In Step 202, the full backup content recipe (received in Step 200) is examined. In one embodiment of the invention, the examination may result in the identification of one or more unique full backup fingerprints (i.e., a set of unique full backup fingerprints), which may occur or recur throughout the full backup content recipe.

In Step 204, a full backup fingerprint set difference is obtained. In one embodiment of the invention, the full backup fingerprint set difference may refer to zero or more unique fingerprints, included in the set of unique full backup fingerprints (identified in Step 202), that may be excluded from a superset of known (i.e., pre-stored) unique fingerprints indexed in physical storage—e.g., the fingerprint store of the backup storage array (see e.g., FIG. 1C). For example, if the set of unique full backup fingerprints includes a first fingerprint, a second fingerprint, a third fingerprint, and a fourth fingerprint, whereas the superset of known unique fingerprints (indexed in the aforementioned fingerprint store) includes the first fingerprint, the second fingerprint, and the third fingerprint, then the fingerprint set difference of the two sets of fingerprints includes the fourth fingerprint. Alternatively, the superset of known unique fingerprints (indexed in the aforementioned fingerprint store) may include the fourth fingerprint as well and, in such a scenario, the fingerprint set difference of the two sets of fingerprints may result in an empty set.

In Step 206, a determination is made as to whether the full backup fingerprint set difference (obtained in Step 204) reflects an empty set. Accordingly, in one embodiment of the invention, if it is determined that the full backup fingerprint set difference is indeed an empty set, then the process proceeds to Step 216. On the other hand, in another embodiment of the invention, if it is alternatively determined that the full backup fingerprint set difference includes at least one unknown, unique fingerprint, then the process alternatively proceeds to Step 208.

In Step 208, after determining (in Step 206), that the full backup fingerprint set difference (obtained in Step 204) includes at least one unknown, unique fingerprint, the aforementioned full backup fingerprint set difference is transmitted to the client device (from which the remote write request had been received in Step 200).

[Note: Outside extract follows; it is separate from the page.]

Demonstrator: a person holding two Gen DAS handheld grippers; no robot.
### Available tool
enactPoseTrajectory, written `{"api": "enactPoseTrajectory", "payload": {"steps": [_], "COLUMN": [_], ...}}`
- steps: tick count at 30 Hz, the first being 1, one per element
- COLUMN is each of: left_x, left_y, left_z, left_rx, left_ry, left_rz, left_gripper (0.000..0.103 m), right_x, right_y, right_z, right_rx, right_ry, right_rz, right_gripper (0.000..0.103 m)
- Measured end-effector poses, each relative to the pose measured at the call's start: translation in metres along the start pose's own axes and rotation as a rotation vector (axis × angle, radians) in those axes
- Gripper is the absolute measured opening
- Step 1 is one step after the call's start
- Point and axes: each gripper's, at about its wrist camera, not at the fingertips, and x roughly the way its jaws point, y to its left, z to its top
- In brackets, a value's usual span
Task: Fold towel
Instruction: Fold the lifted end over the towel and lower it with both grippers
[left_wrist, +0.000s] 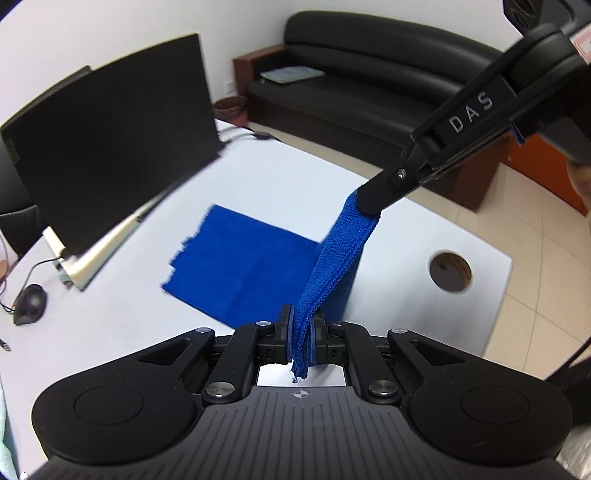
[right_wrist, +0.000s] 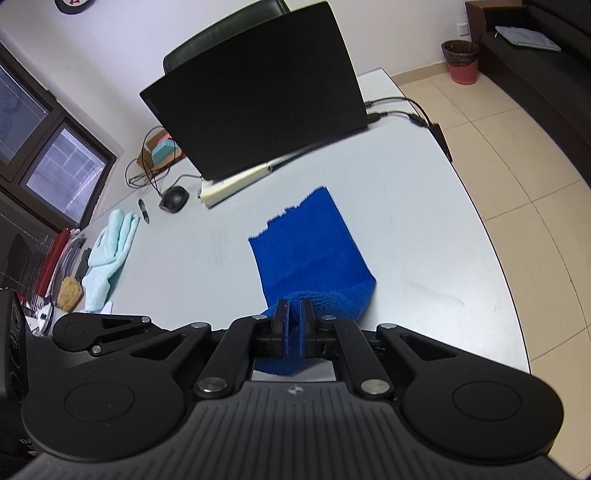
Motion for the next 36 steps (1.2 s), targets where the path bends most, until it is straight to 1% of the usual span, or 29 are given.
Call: {"api": "enactPoseTrajectory", "payload": {"steps": [5,12,22,26,31,36], "left_x": [0.005,0.024,0.065,0.081,0.100,0.117], "left_y": [0.013,0.038,0.067,0.078,0.095,0.108], "left_z": [0.015,0.031,0.039,0.039,0.039,0.036], "left_rx": [-0.028,-0.106,-0.207,-0.233,-0.309,-0.357], "left_ry": [-0.012,0.003,0.055,0.077,0.102,0.130], "left_rz": [0.041,0.077,0.082,0.083,0.068,0.052], "left_gripper": [0.009,0.011,0.011,0.011,0.011,0.011], "right_x": [0.009,0.028,0.066,0.084,0.105,0.125], "right_y": [0.002,0.004,0.004,0.005,0.005,0.002], "right_z": [0.020,0.042,0.067,0.076,0.086,0.092], "right_rx": [-0.004,-0.006,-0.014,-0.027,-0.049,-0.050], "right_ry": [-0.018,-0.021,0.011,0.030,0.055,0.090], "right_rz": [0.004,-0.003,-0.032,-0.043,-0.062,-0.075], "right_gripper": [0.005,0.005,0.005,0.005,0.005,0.005]}}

In Step 210, in response to the above-mentioned transmission (performed in Step 208), a chunk package is received from the client device. In one embodiment of the invention, the chunk package may represent a logical container within which one or more database data chunks may be enclosed. The cardinality of enclosed database data chunks may match the cardinality of unknown, unique fingerprints transmitted to the client device via the full backup fingerprint set difference. Accordingly, each database data chunk, received via the chunk package, may map to a respective unknown, unique fingerprint of the full backup fingerprint set difference, where the unknown, unique fingerprint uniquely identifies the database data chunk. Furthermore, each database data chunk may reflect a different fragment (or byte pattern) that occurs or recurs throughout the undeduplicated full backup content.

In Step 212, the database data chunk(s) (received in Step 210) is/are indexed in physical storage—e.g., the chunk store of the backup storage array (see e.g., FIG. 1C). In one embodiment of the invention, each database data chunk may be indexed in the chunk store within a new chunk store entry, which may include a mapping relating the database data chunk to a storage identifier (described above) (see e.g., FIG. 1C).

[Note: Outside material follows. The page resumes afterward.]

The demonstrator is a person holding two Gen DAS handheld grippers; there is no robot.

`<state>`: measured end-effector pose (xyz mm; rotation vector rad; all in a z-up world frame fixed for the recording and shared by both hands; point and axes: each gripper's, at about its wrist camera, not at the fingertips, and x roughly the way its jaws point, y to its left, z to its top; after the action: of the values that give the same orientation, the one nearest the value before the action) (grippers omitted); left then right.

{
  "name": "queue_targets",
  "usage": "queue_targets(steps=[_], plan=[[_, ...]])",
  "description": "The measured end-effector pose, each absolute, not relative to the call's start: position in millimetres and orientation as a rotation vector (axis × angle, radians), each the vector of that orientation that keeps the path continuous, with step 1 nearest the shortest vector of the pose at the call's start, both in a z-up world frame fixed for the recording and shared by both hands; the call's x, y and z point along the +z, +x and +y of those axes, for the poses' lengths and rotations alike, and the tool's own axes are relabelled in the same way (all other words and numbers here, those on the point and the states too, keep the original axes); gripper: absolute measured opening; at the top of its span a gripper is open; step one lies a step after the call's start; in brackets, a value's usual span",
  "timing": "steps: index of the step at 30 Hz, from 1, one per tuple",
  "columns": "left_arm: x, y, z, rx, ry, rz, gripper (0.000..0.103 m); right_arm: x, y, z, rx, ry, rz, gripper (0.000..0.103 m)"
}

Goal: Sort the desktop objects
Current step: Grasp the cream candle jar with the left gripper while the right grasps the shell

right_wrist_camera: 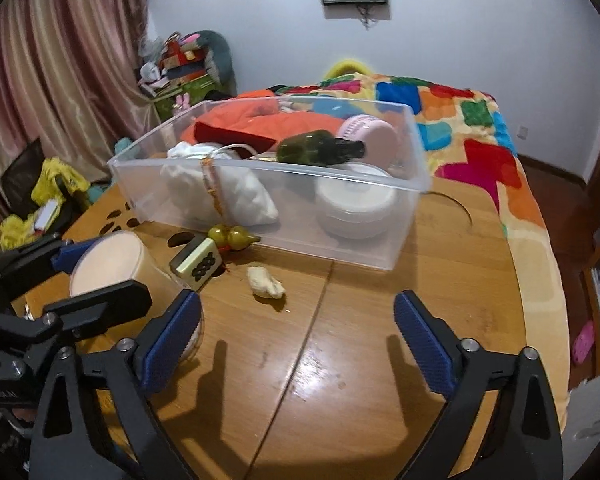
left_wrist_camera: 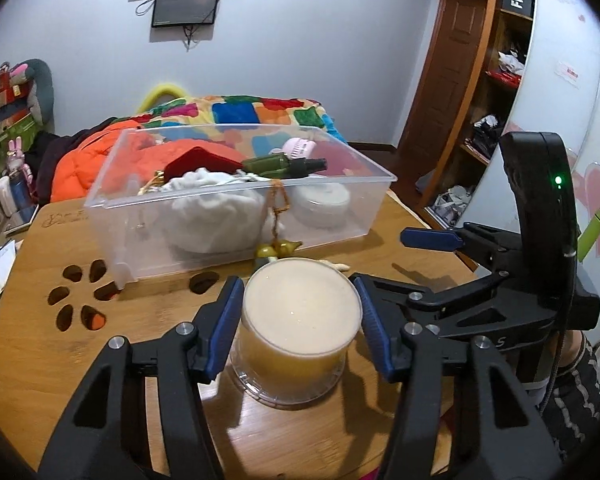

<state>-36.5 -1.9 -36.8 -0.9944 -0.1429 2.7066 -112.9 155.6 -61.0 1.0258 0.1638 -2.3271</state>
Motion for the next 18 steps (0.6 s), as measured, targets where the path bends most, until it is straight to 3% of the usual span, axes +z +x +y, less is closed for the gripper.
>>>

In Step 214, the unknown, unique fingerprint(s), representative of the full backup fingerprint set difference (obtained in Step 204), is/are subsequently indexed in physical storage—e.g., the fingerprint store of the backup storage array (see e.g., FIG. 1C). Specifically, each unknown, unique fingerprint may be indexed in the fingerprint store within a new fingerprint store entry, which may include a mapping relating the unknown, unique fingerprint to the storage identifier mapped to the database data chunk that which the unknown, unique fingerprint uniquely identifies.

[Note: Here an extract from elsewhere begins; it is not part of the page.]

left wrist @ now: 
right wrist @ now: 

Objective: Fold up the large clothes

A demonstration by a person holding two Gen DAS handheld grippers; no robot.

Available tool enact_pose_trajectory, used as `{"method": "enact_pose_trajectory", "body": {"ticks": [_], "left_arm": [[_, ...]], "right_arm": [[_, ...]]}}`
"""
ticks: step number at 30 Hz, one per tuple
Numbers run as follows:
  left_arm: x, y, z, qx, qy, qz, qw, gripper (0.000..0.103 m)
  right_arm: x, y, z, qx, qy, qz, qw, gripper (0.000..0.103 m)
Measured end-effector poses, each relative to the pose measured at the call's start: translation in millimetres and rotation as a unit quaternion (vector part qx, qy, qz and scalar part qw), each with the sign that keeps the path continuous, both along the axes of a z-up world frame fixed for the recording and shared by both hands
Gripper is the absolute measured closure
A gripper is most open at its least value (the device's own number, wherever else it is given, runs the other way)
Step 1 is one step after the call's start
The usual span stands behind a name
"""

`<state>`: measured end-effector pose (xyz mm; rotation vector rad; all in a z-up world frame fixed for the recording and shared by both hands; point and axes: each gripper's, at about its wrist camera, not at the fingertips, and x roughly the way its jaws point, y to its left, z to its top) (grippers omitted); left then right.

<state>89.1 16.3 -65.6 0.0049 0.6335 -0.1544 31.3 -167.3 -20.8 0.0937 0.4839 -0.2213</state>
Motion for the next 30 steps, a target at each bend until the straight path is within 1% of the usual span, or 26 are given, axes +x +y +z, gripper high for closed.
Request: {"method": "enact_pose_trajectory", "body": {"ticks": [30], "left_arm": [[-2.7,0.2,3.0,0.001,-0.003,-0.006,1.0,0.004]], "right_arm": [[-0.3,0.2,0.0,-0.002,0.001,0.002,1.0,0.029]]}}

In Step 216, following the determination that the full backup fingerprint set difference (obtained in Step 204) is an empty set, or following the indexing of the unknown, unique fingerprint(s) (in Step 214), the full backup data file (or more, specifically, the associated full backup content recipe) (received in Step 200) is stored in the backup file system at a prescribed directory path. Thereafter, in Step 218, the backup tag (also received in Step 200) is recorded and stored as associative metadata describing the full backup data file.

FIGS. 3A and 3B show flowcharts describing a method for processing a remote write request in accordance with one or more embodiments of the invention. The various steps outlined below may be performed by the backup storage system (see e.g., FIGS. 1A and 1C). Further, while the various steps in the flowcharts are presented and described sequentially, one of ordinary skill will appreciate that some or all steps may be executed in different orders, may be combined or omitted, and some or all steps may be executed in parallel.

Turning to FIG. 3A, in Step 300, a remote write request is received from a client device. In one embodiment of the invention, the remote write request may include an incremental backup data file. The incremental backup data file may reflect any changes made to database data for a given asset (i.e., database), stored on the client device, since a previously submitted remote write request—which may have included another incremental backup data file or a full backup data file (described above) (see e.g., FIG. 2). Further, the incremental backup data file may arrive in deduplicated form and, thus, may include an incremental backup content recipe. A content recipe may refer to a sequence of chunk identifiers (or pointers) associated with (or directed to) unique database data chunks indexed in physical storage—e.g., the chunk store of the backup storage array (see e.g., FIG. 1C). In turn, a given chunk identifier for a given database data chunk may encompass a cryptographic fingerprint or hash of the given database data chunk. Accordingly, in one embodiment of the invention, the incremental backup content recipe may convey a sequence of fingerprints collectively representative of the undeduplicated incremental backup content.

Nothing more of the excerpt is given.